__Problem requirements__: In the entries below, how many lines hold the word "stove"? Answer with the number only.

Records drawn from a dataset:
::::::::::

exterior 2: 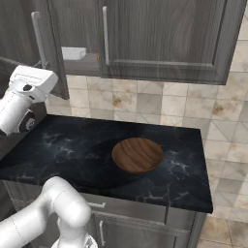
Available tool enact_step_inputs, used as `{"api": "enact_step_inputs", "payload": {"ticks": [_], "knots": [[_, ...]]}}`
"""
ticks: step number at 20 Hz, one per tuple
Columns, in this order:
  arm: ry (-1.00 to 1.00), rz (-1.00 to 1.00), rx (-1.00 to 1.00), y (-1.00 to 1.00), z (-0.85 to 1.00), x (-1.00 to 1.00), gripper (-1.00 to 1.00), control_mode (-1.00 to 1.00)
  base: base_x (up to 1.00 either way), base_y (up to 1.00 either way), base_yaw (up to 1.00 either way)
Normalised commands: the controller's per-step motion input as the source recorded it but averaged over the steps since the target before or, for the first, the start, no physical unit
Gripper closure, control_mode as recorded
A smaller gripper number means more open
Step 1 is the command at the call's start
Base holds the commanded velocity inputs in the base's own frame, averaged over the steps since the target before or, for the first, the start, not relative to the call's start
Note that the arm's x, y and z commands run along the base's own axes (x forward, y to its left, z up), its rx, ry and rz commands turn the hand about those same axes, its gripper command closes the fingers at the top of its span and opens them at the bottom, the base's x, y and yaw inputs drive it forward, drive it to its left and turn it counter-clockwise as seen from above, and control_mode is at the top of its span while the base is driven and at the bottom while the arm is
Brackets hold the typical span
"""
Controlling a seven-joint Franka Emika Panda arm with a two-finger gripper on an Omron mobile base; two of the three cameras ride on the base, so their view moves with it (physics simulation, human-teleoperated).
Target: Open the cabinet. Pick the peach and banana from the cabinet and place them into the bowl. Then close the cabinet.
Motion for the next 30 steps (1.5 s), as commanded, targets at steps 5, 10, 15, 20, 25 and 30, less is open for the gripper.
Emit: {"api": "enact_step_inputs", "payload": {"ticks": [5, 10, 15, 20, 25, 30], "knots": [[0.03, -0.14, -0.04, 1.0, 0.58, -0.98, 1.0, -1.0, 0.0, 0.0, 0.0], [0.08, -0.1, -0.09, 1.0, 0.4, -0.79, -1.0, -1.0, 0.0, 0.0, 0.0], [0.0, -0.01, -0.07, 0.4, 0.09, -0.12, -1.0, -1.0, 0.0, 0.0, 0.0], [-0.28, 0.05, -0.06, 0.31, 0.05, -0.81, -1.0, -1.0, 0.0, 0.0, 0.0], [-0.33, -0.03, -0.01, 0.2, 0.35, -1.0, -1.0, -1.0, 0.0, 0.0, 0.0], [0.02, -0.19, 0.26, -0.42, 0.33, -1.0, -1.0, -1.0, 0.0, 0.0, 0.0]]}}
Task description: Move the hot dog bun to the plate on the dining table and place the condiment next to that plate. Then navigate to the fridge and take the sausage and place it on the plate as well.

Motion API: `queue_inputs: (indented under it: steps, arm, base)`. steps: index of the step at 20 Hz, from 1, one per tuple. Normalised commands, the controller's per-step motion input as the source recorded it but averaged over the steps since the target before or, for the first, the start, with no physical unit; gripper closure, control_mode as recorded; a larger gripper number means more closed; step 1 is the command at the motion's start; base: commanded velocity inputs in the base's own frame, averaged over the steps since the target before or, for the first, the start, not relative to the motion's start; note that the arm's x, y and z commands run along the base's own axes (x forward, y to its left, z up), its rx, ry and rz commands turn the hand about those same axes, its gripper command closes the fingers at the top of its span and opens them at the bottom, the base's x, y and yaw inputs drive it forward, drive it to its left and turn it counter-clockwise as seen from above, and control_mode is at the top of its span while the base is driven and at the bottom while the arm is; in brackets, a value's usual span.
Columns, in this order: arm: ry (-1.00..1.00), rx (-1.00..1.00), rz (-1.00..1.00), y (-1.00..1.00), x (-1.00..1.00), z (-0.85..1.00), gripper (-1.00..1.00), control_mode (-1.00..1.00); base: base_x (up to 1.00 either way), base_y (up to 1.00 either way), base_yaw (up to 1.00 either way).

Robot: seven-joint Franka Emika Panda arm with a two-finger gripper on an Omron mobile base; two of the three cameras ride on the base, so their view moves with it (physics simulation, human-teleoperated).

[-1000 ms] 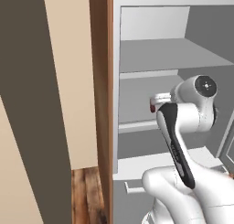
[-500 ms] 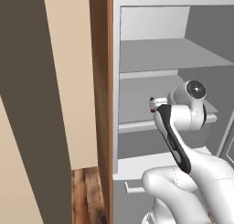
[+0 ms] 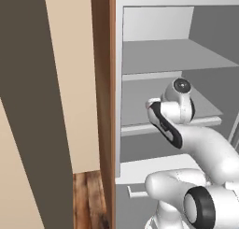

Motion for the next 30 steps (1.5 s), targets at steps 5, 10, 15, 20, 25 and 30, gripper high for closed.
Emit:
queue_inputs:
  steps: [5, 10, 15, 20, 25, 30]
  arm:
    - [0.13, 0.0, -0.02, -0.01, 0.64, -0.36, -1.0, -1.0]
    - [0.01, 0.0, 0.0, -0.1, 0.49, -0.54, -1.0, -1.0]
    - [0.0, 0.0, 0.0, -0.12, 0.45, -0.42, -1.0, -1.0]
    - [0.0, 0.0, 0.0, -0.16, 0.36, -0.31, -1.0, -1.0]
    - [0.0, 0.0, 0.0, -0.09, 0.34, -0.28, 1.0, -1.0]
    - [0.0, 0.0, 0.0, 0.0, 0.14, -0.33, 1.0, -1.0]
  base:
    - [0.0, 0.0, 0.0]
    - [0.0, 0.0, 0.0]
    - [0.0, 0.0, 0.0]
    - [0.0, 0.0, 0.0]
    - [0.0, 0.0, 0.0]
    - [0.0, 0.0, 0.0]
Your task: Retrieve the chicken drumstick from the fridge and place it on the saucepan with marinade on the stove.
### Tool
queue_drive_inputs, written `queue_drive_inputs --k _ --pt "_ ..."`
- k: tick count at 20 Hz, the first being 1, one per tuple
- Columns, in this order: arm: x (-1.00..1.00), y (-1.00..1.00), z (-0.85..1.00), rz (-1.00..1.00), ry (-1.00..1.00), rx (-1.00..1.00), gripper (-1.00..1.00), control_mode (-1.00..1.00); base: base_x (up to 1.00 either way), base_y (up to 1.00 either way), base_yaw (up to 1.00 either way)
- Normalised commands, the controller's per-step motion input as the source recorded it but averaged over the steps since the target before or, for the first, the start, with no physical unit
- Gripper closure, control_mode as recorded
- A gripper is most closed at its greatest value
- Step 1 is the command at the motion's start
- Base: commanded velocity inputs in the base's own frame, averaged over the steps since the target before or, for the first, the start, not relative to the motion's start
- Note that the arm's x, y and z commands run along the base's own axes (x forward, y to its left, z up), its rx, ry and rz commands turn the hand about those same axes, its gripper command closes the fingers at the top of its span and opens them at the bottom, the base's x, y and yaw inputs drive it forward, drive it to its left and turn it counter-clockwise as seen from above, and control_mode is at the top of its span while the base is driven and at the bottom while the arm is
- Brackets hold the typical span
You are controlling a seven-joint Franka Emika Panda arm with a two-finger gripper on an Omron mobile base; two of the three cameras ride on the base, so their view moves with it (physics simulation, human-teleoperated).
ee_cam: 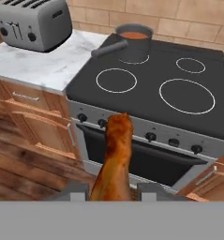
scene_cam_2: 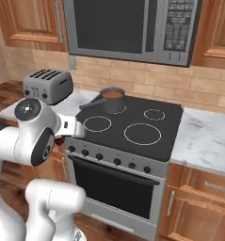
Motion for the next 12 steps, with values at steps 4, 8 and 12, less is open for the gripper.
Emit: queue_drive_inputs --k 4,8,12 --pt "0.0 0.0 0.0 0.0 0.0 0.0 1.0 1.0 1.0 0.92 -0.25" --pt "0.0 0.0 0.0 0.0 0.0 0.0 1.0 1.0 1.0 0.38 -0.39" --pt "0.0 0.0 0.0 0.0 0.0 0.0 1.0 1.0 0.64 -0.14 -0.42"
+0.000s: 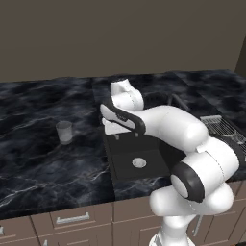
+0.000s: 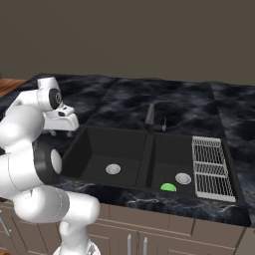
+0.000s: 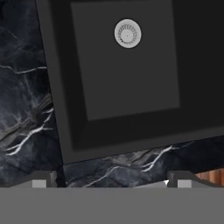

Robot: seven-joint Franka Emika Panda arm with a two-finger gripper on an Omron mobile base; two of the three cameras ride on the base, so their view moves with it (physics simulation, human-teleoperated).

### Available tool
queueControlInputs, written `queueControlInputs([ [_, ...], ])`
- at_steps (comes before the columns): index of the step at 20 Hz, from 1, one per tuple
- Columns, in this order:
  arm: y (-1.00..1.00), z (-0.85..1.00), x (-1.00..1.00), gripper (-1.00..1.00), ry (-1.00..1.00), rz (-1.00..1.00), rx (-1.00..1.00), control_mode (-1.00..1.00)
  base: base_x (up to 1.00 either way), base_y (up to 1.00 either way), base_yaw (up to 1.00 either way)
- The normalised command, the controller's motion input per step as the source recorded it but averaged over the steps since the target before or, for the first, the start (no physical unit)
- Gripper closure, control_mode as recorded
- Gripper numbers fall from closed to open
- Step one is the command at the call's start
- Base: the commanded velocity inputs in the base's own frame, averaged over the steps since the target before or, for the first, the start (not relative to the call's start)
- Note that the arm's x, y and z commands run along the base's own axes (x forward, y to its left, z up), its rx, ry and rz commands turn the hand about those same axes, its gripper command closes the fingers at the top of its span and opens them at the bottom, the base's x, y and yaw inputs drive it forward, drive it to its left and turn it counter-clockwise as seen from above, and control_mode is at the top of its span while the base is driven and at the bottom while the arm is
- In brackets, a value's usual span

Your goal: Move any existing items from the left basin to the right basin for drying. Then move the glass cup from the counter to the left basin of the sink for washing.

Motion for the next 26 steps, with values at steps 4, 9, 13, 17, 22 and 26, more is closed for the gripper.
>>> queueControlInputs([
  [4, 0.43, 0.01, 0.0, -1.0, -0.08, 0.0, 0.0, -1.0, 0.0, 0.0, 0.0],
  [9, 0.3, 0.01, 0.0, -1.0, -0.14, 0.02, 0.0, -1.0, 0.0, 0.0, 0.0],
  [13, 0.05, 0.0, 0.0, -1.0, -0.2, 0.03, 0.0, -1.0, 0.0, 0.0, 0.0],
  [17, 0.03, 0.0, 0.0, -1.0, -0.16, 0.03, 0.0, -1.0, 0.0, 0.0, 0.0],
  [22, 0.1, 0.03, 0.08, -1.0, -0.09, 0.03, 0.0, -1.0, 0.0, 0.0, 0.0],
  [26, 0.19, 0.05, 0.18, -1.0, -0.06, 0.05, 0.0, -1.0, 0.0, 0.0, 0.0],
])
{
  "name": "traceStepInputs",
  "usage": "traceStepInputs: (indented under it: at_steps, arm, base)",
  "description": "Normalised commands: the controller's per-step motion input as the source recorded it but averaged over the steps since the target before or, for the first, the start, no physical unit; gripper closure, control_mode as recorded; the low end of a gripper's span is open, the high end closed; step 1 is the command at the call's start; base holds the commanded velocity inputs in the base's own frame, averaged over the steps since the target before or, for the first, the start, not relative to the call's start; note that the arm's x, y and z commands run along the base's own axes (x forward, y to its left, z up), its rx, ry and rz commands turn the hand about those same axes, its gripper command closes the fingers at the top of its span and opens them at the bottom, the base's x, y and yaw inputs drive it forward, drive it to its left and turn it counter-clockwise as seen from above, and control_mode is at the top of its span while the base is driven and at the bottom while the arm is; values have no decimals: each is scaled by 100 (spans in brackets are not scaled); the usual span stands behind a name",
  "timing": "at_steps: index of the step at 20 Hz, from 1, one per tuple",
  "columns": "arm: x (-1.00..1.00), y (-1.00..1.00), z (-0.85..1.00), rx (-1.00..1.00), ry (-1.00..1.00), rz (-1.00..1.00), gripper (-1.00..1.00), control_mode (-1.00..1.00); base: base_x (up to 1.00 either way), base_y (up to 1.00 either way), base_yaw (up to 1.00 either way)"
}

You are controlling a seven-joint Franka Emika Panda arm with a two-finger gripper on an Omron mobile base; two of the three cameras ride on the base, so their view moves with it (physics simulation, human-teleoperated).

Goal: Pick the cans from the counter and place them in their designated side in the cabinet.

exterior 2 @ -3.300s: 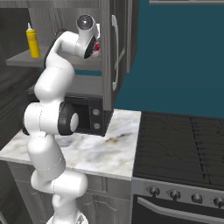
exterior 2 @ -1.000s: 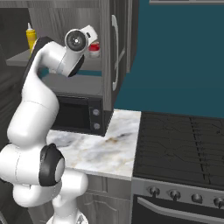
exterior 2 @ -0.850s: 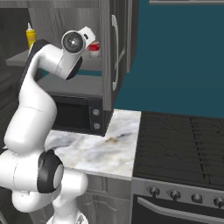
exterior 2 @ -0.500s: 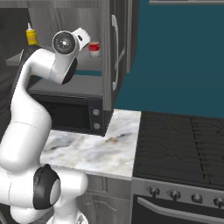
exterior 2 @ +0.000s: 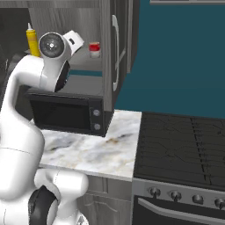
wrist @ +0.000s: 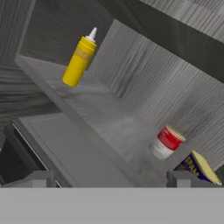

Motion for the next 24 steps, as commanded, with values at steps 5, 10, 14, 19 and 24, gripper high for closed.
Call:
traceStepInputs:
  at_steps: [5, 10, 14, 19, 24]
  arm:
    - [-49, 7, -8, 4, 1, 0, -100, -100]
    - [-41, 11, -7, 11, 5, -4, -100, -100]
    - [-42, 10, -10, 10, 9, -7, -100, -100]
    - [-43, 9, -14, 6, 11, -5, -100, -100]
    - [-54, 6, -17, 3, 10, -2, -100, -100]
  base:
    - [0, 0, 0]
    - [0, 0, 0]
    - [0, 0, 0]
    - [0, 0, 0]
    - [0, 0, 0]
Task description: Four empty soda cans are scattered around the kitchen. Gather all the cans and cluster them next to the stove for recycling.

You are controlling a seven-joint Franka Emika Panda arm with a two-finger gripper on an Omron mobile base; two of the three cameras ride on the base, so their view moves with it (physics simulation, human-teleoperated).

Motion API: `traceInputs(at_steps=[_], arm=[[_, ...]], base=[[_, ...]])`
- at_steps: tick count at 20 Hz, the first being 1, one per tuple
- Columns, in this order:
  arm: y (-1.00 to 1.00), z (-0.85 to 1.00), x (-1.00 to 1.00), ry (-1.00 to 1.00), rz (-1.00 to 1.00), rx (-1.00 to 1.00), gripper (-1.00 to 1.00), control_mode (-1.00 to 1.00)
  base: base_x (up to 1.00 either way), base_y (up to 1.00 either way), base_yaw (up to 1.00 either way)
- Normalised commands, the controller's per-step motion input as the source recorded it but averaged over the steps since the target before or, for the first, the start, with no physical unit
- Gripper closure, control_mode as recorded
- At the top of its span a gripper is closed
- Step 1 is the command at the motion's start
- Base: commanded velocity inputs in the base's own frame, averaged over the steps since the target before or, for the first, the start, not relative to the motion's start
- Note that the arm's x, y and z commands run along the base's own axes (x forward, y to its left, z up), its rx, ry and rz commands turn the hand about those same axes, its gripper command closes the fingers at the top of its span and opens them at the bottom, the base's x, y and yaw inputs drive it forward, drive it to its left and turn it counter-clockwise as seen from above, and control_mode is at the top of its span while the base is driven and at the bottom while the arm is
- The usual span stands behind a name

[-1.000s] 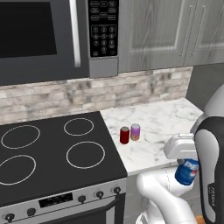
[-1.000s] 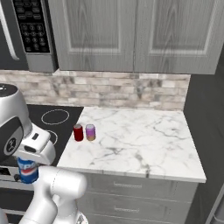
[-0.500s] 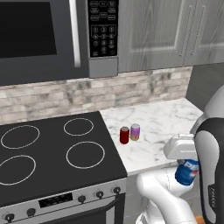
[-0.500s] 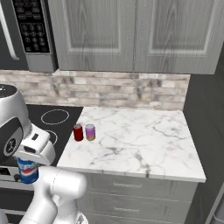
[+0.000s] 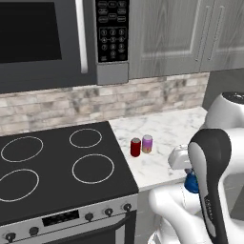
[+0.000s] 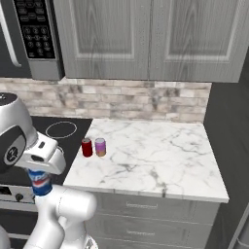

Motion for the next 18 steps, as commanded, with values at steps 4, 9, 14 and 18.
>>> traceInputs(at_steps=[4, 9, 14, 18], arm=[[0.04, -0.07, 0.31, -0.11, 0.03, -0.06, 1.0, -1.0], [0.03, 0.0, 0.4, -0.02, 0.01, -0.01, 1.0, -1.0], [0.04, -0.03, 0.56, 0.03, 0.01, 0.0, 1.0, -1.0], [0.03, -0.29, 0.47, 0.0, 0.06, 0.0, 1.0, -1.0]], base=[[0.0, 0.0, 0.0], [0.0, 0.0, 0.0], [0.0, 0.0, 0.0], [0.0, 0.0, 0.0]])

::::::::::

__Solution__: 2